OK here's a DCM sanity check - when the output is at an average voltage of half the incoming supply (i.e. 19 volts) you would expect that any energy transferred through the inductor is just enough to sustain 19 volts on the 185 ohm load.

This sanity check is just to see if in fact you are running in DCM (discontinuous conduction mode) because, in DCM, the output voltage is not strictly related to the duty cycle and this might be your problem. In CCM (continuous conduction mode) the output voltage IS pretty much related to the duty cycle AND 50% duty would roughly mean 19 volts on the output. Read on...

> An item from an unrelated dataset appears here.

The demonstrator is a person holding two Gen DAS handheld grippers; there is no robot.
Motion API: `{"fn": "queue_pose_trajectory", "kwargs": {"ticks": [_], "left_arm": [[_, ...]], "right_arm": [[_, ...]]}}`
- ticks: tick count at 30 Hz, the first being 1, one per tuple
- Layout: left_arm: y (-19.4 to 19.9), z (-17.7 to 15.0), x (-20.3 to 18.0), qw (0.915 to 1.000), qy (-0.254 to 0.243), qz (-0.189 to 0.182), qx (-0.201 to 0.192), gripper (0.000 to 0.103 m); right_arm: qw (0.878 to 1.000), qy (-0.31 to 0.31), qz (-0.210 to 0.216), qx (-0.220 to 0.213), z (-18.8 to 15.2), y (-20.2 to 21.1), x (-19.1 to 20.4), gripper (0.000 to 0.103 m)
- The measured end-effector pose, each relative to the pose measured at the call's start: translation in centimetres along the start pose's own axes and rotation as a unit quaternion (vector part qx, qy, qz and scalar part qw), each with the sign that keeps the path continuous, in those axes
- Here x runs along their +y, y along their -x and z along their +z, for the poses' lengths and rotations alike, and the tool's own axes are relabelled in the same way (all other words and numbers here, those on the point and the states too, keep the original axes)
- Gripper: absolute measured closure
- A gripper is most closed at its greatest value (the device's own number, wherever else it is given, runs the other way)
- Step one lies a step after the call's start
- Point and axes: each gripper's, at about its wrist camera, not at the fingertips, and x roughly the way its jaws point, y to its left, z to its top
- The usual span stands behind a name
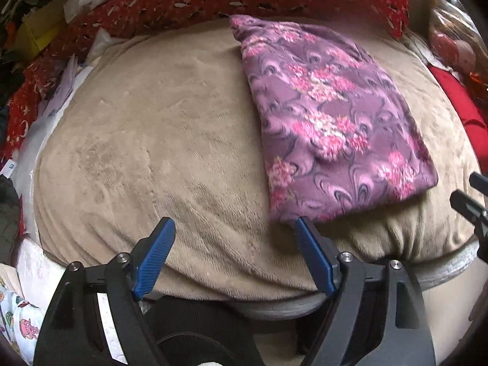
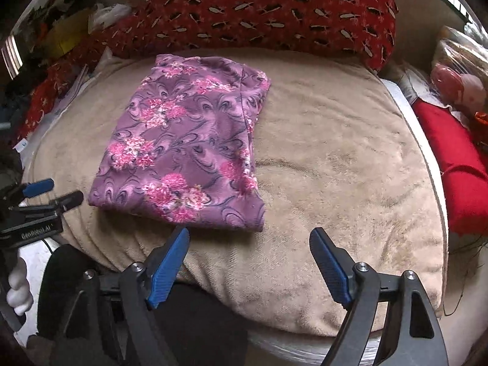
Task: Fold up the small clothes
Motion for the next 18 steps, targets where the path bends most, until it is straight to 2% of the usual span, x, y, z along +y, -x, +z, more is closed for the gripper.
{"fn": "queue_pose_trajectory", "kwargs": {"ticks": [8, 12, 18], "left_arm": [[-0.3, -0.6, -0.7, 0.9996, -0.006, -0.009, 0.026, 0.022], [0.0, -0.5, -1.0, 0.9997, -0.009, -0.004, 0.024, 0.022], [-0.1, -0.8, -1.8, 0.9993, -0.012, 0.016, 0.031, 0.022]], "right_arm": [[1.0, -0.027, 0.013, 0.002, -0.2, 0.0, -0.7, 0.02], [0.999, -0.041, 0.02, 0.006, -0.2, -0.3, -1.4, 0.02], [1.0, -0.03, -0.003, -0.001, -0.3, -0.3, -1.7, 0.02]]}}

Power in the 185 ohm load is 19 volts squared / 185 = 1.95 watts. This power needs to be delivered by energy storage in the inductor (joules) multiplied by the number of times it transfers per second (joules per second = watts).

The switching frequency is 25 kHz so, energy storage required per cycle is 1.95 watts / 25 kHz = 78 uJ. This is the amount of energy the inductor needs to store and release to the load every switching cycle to get 19 volts across 185 ohms.

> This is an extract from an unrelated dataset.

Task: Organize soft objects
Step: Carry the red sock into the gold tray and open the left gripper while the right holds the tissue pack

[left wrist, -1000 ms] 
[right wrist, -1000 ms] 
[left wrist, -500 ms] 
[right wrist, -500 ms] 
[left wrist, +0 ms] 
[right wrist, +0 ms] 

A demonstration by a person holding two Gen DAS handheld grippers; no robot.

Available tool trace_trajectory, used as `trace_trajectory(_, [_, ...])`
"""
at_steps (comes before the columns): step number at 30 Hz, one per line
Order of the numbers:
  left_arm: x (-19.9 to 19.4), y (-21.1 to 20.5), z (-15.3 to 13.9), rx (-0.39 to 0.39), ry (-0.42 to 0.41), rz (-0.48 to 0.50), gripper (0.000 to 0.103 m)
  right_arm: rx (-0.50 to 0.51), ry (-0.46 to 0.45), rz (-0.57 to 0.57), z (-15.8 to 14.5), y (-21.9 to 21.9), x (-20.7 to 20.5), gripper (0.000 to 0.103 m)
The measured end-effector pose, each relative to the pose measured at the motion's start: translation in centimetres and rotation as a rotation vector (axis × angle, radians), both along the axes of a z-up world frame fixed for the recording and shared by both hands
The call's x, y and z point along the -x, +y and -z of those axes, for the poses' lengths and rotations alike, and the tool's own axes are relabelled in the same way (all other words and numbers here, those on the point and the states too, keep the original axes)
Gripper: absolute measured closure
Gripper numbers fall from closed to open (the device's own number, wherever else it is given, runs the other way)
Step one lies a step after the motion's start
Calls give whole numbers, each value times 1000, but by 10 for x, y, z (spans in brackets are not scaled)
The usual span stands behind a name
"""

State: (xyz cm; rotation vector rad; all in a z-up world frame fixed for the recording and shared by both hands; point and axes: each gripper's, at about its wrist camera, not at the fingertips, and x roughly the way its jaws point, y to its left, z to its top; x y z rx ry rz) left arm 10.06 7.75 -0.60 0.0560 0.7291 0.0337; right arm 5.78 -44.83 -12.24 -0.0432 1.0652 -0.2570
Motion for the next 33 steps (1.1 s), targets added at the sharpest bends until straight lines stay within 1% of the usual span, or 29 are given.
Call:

So, how much energy gets pushed into the inductor in 20 us when it is being charged?

There is 38 volts on one side (M2 MOSFET on) and 19 volts on the load side. Remembering that V = Ldi/dt allows us to estimate di/dt using the voltage and inductance of 5 mH.

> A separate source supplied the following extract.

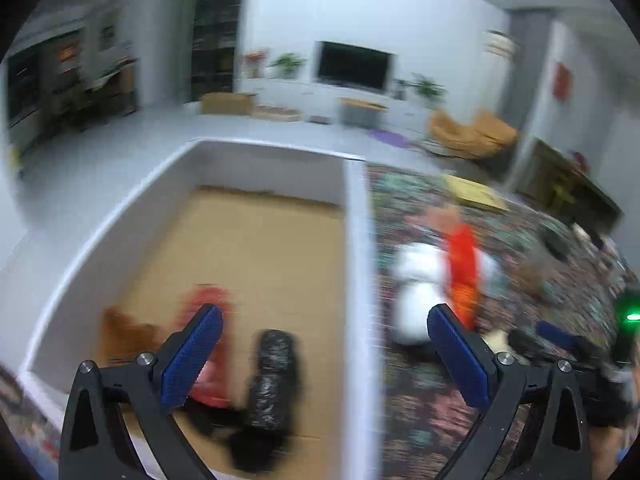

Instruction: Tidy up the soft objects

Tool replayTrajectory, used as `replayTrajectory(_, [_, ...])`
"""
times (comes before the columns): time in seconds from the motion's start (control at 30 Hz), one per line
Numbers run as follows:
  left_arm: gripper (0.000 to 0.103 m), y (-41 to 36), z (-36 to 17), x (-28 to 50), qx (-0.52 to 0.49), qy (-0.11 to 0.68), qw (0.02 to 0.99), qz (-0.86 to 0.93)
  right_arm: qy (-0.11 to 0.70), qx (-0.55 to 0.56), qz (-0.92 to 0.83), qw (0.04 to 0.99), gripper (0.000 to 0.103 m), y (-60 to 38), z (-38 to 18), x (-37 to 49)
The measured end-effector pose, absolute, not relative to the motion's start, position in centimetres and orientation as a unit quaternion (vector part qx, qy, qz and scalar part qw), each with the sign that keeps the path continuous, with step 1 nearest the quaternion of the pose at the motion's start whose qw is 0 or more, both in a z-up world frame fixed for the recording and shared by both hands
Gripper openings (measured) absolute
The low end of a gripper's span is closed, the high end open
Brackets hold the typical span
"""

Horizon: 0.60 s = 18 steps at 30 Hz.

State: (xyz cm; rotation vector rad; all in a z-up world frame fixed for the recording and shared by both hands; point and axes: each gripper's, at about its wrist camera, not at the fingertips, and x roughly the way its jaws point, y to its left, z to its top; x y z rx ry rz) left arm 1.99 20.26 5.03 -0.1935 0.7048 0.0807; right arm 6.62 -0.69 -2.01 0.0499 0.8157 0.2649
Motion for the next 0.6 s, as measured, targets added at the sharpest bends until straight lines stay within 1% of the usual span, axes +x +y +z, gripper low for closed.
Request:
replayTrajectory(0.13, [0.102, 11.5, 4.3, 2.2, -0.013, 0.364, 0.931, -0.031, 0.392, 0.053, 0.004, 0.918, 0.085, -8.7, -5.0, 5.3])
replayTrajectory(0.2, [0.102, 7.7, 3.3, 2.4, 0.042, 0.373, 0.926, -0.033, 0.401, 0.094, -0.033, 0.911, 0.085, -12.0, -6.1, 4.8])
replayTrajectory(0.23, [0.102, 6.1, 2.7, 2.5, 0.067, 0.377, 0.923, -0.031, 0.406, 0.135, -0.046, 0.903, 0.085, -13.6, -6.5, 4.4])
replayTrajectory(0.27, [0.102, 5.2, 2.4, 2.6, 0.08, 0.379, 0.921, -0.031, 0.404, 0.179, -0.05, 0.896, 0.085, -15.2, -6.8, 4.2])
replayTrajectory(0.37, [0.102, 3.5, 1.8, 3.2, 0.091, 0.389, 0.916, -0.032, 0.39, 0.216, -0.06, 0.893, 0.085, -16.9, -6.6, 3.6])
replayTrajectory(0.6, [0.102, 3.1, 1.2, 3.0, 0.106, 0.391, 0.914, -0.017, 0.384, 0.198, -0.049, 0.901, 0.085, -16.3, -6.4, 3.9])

So, di/dt = 19 V / 5 mH = 3800 amps per second or, in 20 us, the current rises to 76 mA. This is the peak current that the inductor should rise to in DCM in 20 us.

Also, remembering that the energy stored in an inductor is: -

\$\dfrac{LI^2}{2}\$ or 28.88 uJ

In other words, given that I've assumed it might operate discontinuously, there is clearly not enough energy per cycle taken by the inductor so, it has to operate in CCM to get the energy throughput.

When operating in CCM more energy can be transferred because the current through the inductor doesn't fall to zero. It also means that the average current taken by the load (19 volts /185 ohms or 103 mA) is also the average current flowing through the inductor.

So, if it is operating in CCM and the timings are right AND the resistor value is correct then I don't see a problem. However, have you checked that your load is in fact 185 ohms? If it is higher than about 500 ohms then it will operate discontinuously and the output voltage will be above 19 volts. Higher than 500 ohms means higher than 19 volts.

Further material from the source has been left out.